Leid und Leidenschaft – Die Grundbedeutung des Wortes »Leiden-schaft« ist Leiden. Für die meisten von uns ist Leid etwas Furchtbares, dem man aus dem Wege gehen, etwas, das man ganz beseitigen oder aufheben muss. Wenn man es nicht aufheben kann, dann vergöttern wir es entweder, wie es das Christentum tut, oder, wie es in Asien geschieht, wir begründen es.
Man gebraucht dafür das Wort »Karma« und meint damit, das Leid sei das Resultat vergangener Handlungen. Doch das Leid begleitet uns immer, wir nehmen es vielleicht nicht zur Kenntnis, es ist uns vielleicht nicht geläufig, nicht vertraut, aber es ist vorhanden.
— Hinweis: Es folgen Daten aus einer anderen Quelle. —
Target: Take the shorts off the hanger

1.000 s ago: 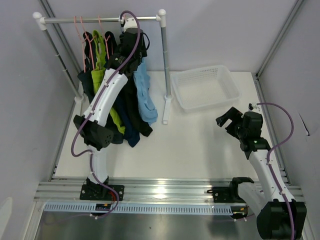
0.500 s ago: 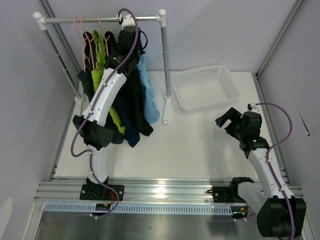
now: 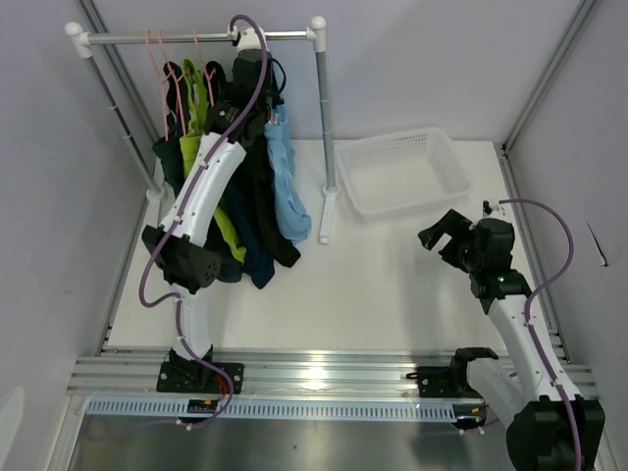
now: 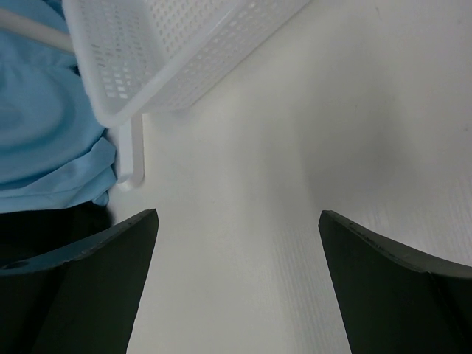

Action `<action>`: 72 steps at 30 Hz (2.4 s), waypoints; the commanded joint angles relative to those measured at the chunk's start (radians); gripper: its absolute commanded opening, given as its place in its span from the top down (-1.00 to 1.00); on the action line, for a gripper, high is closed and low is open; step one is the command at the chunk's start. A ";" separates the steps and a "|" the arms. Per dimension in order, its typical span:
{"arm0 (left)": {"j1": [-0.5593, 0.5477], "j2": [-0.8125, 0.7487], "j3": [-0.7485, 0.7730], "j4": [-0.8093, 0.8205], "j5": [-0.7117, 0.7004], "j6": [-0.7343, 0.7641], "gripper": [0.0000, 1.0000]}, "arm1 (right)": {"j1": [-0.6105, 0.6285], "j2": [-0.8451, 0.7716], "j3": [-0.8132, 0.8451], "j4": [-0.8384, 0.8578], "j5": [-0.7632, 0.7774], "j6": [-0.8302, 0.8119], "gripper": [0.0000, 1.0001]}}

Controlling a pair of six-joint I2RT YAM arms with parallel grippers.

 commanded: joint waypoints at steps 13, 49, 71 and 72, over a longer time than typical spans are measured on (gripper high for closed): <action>-0.051 -0.236 0.077 -0.021 0.067 -0.029 1.00 | 0.703 0.229 0.778 -0.050 0.220 -0.137 -0.99; -0.070 -0.592 -0.287 0.002 0.144 -0.131 1.00 | 1.237 0.751 0.982 0.054 0.855 -0.206 1.00; -0.027 -0.557 -0.146 -0.130 0.217 -0.156 1.00 | 1.413 0.544 0.596 -0.003 1.109 -0.053 1.00; -0.030 -0.577 -0.170 -0.141 0.246 -0.170 1.00 | 1.374 0.539 0.615 0.015 1.088 -0.082 1.00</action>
Dieses Leid entsteht vielleicht durch Frustration, durch das Bewusstsein vollkommener Isolation, durch den Verlust eines Menschen, den man zu lieben glaubte, oder es ist das Leid einer großen ungelösten Angst.
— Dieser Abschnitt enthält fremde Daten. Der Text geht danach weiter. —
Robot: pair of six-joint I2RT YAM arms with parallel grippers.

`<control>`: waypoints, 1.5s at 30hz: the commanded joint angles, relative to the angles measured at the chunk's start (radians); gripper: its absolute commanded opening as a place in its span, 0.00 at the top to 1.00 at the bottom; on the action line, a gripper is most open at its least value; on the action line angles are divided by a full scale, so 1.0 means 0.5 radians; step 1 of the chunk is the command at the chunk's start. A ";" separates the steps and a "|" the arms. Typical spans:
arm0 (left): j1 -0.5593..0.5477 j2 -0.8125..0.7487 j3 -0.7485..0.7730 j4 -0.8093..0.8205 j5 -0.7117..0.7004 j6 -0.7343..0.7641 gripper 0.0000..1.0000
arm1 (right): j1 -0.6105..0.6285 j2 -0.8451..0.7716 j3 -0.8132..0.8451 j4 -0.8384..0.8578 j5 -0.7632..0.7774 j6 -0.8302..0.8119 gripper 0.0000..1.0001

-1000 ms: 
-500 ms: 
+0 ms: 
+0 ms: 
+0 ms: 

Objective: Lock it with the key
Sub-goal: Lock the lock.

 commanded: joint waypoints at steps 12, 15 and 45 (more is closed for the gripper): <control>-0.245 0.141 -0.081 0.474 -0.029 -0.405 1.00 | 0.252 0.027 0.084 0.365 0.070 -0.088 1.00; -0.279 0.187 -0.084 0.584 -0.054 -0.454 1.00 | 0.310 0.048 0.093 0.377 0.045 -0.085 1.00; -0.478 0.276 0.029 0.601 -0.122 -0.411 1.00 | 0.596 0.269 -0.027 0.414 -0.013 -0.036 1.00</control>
Für die meisten von uns bringt Leid nicht »Leidenschaft«, sondern Alter, Verfall, ein tiefes Bewusstsein völliger Verzweiflung und Hoffnungslosigkeit. Da stellt sich einem die Frage – Ihnen gewiss auch, wenn Sie mit Ernst an diese Dinge herangehen, ob es denn möglich sei, dem Leiden ein für allemal ein Ende zu setzen und einer tiefen, anhaltenden »Leidenschaft« bewusst zu werden. Leid bringt keine »Leidenschaft«. Im Gegenteil, Leid macht den Geist klein und trübt die Klarheit der Wahrnehmung. Leid ist wie eine verdunkelnde Wolke in unserem Leben – das ist eine Tatsache und keine theoretische oder psychologische Annahme.